- _Exercise description_
Beginning at the line containing "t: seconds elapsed" in the material below and ending at the line containing "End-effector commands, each", return each line exactly and add nothing.
-- The data follows --
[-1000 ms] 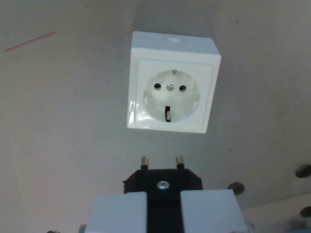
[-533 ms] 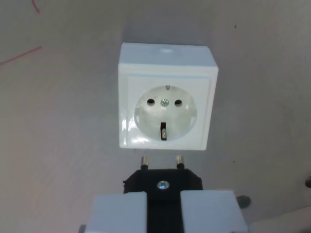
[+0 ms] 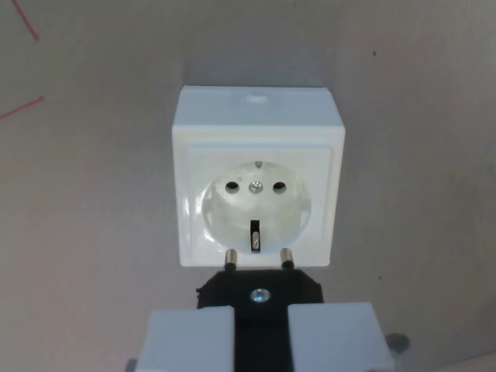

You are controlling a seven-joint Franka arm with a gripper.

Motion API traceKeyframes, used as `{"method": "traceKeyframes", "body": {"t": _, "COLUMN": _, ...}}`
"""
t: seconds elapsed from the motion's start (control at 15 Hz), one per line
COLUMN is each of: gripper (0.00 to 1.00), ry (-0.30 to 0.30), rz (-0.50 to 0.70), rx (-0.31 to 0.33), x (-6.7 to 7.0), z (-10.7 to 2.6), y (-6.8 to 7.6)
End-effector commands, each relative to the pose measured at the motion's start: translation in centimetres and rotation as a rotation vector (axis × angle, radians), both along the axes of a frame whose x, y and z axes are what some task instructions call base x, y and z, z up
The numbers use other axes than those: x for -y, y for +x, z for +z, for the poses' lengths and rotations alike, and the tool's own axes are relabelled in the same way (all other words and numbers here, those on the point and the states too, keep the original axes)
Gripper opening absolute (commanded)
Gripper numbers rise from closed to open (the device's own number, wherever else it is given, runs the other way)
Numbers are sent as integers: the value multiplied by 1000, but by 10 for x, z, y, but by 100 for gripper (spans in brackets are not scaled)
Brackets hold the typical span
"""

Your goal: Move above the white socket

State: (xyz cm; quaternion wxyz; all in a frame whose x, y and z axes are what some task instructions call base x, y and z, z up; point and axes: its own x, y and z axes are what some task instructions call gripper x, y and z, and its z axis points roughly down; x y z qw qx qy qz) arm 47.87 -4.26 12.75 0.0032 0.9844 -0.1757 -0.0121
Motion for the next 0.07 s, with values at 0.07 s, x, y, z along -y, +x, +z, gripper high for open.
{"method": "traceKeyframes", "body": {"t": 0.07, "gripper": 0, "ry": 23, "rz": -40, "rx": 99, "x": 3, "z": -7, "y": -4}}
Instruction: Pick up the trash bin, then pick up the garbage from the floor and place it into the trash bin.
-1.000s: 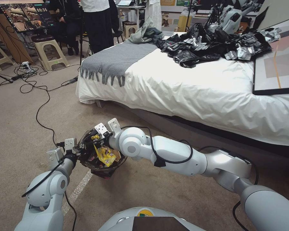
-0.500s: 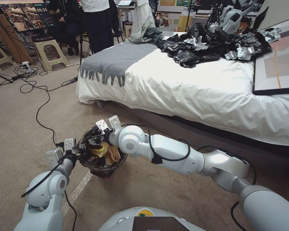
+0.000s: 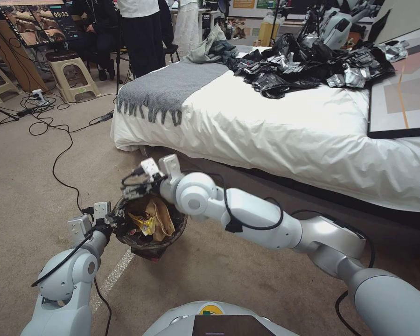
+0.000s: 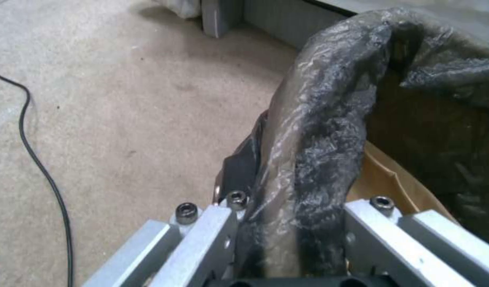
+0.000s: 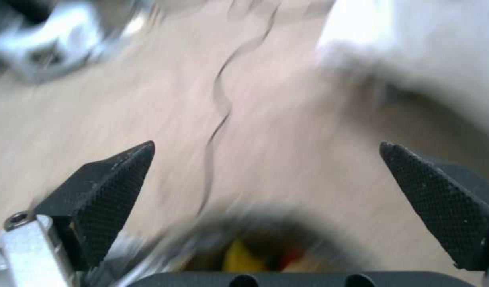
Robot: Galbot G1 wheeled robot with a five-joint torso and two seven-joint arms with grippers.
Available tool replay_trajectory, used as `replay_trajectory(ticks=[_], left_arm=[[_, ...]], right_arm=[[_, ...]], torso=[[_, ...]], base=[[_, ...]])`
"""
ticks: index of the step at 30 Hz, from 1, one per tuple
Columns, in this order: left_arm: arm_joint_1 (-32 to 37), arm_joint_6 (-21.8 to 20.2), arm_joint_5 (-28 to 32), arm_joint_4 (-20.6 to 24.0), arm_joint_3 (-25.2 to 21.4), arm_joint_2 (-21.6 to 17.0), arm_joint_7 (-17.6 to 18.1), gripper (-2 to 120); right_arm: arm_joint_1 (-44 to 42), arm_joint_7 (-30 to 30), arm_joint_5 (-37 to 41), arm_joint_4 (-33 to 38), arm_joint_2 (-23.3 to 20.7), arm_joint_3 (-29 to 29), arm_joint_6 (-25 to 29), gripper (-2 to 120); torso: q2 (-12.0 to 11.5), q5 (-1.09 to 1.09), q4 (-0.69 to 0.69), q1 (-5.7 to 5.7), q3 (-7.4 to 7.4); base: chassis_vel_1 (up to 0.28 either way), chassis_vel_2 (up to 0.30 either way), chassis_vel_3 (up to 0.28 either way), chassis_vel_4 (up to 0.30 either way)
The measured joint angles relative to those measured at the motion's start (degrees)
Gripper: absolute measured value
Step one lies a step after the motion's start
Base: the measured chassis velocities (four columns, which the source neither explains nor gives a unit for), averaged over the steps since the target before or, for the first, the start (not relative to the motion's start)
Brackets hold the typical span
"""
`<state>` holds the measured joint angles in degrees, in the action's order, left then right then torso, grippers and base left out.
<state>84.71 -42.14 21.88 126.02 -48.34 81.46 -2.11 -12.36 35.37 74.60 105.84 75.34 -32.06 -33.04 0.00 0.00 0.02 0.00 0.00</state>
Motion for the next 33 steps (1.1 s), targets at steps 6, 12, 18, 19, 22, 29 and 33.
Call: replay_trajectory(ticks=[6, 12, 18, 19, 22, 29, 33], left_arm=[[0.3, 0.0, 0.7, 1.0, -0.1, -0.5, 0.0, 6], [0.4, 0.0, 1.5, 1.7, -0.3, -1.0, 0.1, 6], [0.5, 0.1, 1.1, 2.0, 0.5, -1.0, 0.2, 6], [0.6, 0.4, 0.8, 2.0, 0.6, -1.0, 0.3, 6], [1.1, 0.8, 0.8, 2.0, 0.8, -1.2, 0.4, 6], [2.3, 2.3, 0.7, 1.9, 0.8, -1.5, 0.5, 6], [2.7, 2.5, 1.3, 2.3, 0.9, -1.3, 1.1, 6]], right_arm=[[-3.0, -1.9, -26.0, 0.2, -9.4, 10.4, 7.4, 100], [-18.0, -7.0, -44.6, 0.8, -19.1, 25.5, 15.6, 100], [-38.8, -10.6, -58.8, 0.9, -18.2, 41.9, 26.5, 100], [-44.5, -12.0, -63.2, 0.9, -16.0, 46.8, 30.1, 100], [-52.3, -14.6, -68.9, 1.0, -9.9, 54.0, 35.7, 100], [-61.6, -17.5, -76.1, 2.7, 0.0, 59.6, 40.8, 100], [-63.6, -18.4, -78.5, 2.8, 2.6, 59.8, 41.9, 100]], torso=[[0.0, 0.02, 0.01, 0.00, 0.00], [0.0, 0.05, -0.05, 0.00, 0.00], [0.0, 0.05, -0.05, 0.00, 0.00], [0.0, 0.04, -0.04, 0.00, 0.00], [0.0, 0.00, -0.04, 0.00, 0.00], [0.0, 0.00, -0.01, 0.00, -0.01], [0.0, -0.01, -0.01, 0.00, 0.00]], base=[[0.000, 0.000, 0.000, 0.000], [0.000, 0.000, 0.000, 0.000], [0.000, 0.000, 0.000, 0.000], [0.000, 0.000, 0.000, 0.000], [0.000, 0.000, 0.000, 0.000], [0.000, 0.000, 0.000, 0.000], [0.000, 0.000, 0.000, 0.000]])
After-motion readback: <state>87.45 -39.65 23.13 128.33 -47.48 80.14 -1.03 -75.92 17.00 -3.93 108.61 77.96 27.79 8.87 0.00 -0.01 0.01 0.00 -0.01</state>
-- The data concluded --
- _Solution to the problem_
t: seconds elapsed from the motion's start (control at 15 Hz), one per line
COLUMN is each of: gripper (0.00 to 1.00), ry (-0.30 to 0.30), rz (-0.50 to 0.70), rx (-0.31 to 0.33), x (-6.7 to 7.0), z (-10.7 to 2.6), y (-6.8 to 7.6)
End-effector commands, each relative to the pose measured at the motion's start: translation in centimetres and rotation as a rotation vector (axis × angle, radians), both along the axes of a frame whose x, y and z axes are what some task instructions call base x, y and z, z up

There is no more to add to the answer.